Agrifood 4.0

Nel Palazzo di Varignana (BO) si è tenuto il convegno “Opportunità e vincoli dell’applicazione del 4.0 nella filiera agroalimentare italiana”, uno studio realizzato da Nomisma di concerto con CRIF. Dopo i saluti portati dal Presidente Crif Carlo Gherardi e dal Presidente Nomisma Piero Gnudi, si è passati all’esposizione dei dati da parte del Responsabile Area Agroalimentare Nomisma, Denis Pantini; seguito dal Segretario Comitato Scientifico Nomisma, Giorgio Prodi.
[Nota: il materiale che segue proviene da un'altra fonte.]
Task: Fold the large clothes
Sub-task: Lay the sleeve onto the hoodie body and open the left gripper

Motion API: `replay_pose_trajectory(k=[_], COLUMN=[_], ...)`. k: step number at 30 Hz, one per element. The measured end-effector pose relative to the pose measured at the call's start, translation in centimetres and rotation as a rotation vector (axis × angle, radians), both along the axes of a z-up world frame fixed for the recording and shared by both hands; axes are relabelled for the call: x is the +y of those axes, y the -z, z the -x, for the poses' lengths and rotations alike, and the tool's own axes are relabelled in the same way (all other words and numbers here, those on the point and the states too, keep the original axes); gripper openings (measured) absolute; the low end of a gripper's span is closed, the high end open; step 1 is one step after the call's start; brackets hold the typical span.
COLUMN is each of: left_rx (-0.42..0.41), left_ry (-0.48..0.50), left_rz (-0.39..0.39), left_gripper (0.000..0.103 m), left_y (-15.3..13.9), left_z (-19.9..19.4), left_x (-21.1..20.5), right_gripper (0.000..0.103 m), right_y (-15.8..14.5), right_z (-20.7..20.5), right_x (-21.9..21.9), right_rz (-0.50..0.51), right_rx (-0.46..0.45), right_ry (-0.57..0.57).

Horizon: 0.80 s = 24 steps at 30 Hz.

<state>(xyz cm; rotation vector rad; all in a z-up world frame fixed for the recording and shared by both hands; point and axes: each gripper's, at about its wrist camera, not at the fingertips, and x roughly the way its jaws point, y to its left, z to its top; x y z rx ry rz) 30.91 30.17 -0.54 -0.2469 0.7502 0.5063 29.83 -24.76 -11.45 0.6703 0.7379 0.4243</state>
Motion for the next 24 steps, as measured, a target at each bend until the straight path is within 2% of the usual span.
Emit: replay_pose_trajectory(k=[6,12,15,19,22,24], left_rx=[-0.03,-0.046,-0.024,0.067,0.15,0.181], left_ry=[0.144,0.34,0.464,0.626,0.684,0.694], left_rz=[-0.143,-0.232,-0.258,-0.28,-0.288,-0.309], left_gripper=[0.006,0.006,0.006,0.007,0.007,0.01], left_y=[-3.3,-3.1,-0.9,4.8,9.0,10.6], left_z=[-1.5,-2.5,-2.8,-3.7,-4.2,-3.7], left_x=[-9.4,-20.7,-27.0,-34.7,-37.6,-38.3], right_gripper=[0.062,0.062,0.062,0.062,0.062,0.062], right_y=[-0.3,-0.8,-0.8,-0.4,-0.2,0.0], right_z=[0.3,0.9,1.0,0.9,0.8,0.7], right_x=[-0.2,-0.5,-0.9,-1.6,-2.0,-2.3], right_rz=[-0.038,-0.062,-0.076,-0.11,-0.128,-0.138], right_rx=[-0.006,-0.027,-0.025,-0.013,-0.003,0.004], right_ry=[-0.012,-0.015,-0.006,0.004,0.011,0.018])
I dati prodotti evidenziano come in Italia oltre il 50% delle imprese rientra nelle filiere agroalimentare, costruzioni e infrastrutture, moda e lusso, con oltre 18.500.000 addetti. L’agroalimentare rappresenta la prima filiera con 600.000 imprese nel settore e 1.200.000 nella filiera; gli addetti sono oltre 3.000.000 ed il fatturato complessivo ammonta a € 352.231 milioni, il 15% sul totale italiano. Passando ai vari anelli che costituiscono la filiera si nota che la maggior crescita si concentra nei servizi con un +4,9%, contro il +4,7% del supporto, +4,5% nella trasformazione, +3,5% nella distribuzione e +3,4% nell’ambito delle materie prime. Passando al credito erogato alla filiera agroalimentare, si è avuto un incremento del +6,9% contro una media del +3,4% su comparto filiere italiane, quindi una crescita del 50% maggiore rispetto la media. Di contro è calata la rischiosità della filiera agroalimentare nella misura del 14,3% contro il 13,9% di media sulle filiere italiane.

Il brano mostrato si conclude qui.